Directions for this task: In the data, find the word "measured" and copy out every line that has it.
= = =
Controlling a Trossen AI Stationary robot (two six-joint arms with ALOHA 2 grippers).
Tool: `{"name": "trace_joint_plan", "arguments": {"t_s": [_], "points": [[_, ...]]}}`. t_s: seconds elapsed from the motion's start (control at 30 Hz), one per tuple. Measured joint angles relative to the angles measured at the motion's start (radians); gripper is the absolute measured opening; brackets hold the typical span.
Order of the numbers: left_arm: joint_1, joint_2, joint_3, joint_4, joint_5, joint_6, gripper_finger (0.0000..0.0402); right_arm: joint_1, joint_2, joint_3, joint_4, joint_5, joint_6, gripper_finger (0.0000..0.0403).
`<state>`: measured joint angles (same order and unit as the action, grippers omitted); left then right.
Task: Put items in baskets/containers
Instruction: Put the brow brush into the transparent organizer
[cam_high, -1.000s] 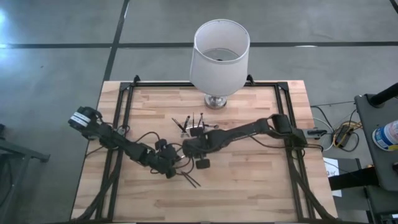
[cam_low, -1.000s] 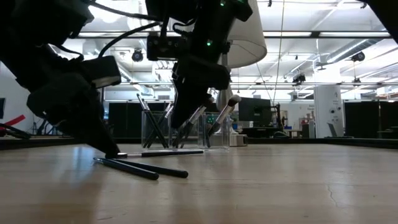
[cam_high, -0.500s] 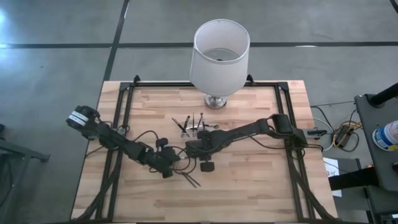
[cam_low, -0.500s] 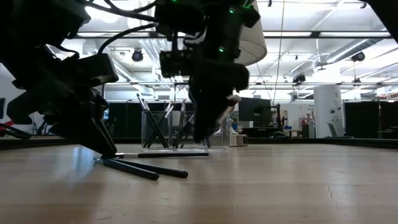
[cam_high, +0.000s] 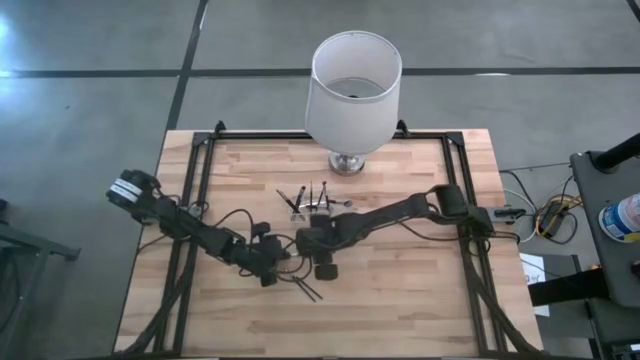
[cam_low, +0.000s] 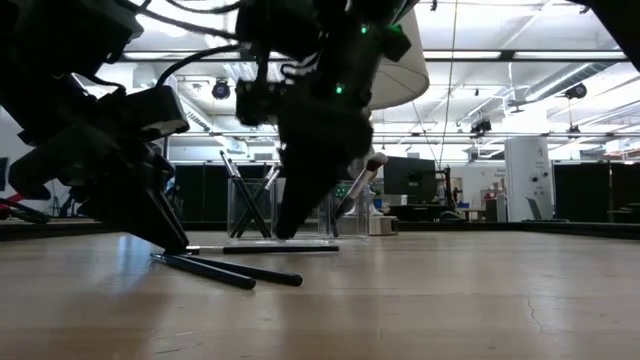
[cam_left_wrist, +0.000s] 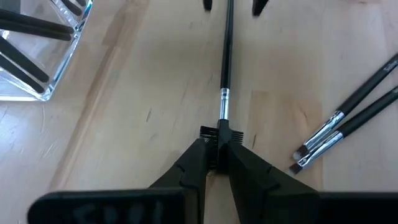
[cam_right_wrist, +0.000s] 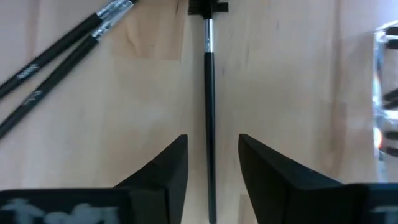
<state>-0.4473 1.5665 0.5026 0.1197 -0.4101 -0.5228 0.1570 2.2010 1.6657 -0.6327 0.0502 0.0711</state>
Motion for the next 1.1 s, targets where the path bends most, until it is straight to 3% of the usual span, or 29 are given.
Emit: {"name": "trace_joint_plan", "arguments": {"t_s": [0.33,0.8,1.1], "points": [[0.000,0.000,0.001,0.040,0.000,0.000,0.0054,0.002,0.056,0.013,0.003,-0.002,0.004,0.0147],[0.000,0.004,0.017,0.093,0.000,0.014,0.0054,-0.002,0.053,-0.009,-0.078,-0.096,0.042,0.0021],[0.000,0.004,0.056,0.092,-0.030,0.026,0.0054,-0.002,0.055,0.000,-0.100,-0.100,0.082,0.0010]]}}
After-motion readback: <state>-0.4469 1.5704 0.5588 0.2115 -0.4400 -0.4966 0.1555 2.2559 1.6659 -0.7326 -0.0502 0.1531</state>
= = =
Task response:
Tool: `{"name": "trace_joint_plan", "arguments": {"t_s": [_], "points": [[_, ...]]}}`. t_s: seconds elapsed from the motion's start (control at 30 Hz), one per tuple. Measured joint angles relative to the angles measured at the motion's start (radians); gripper is the absolute measured opening; brackets hold the typical span.
`<state>`: measured joint angles (same order and unit as the action, grippers omitted); left then right.

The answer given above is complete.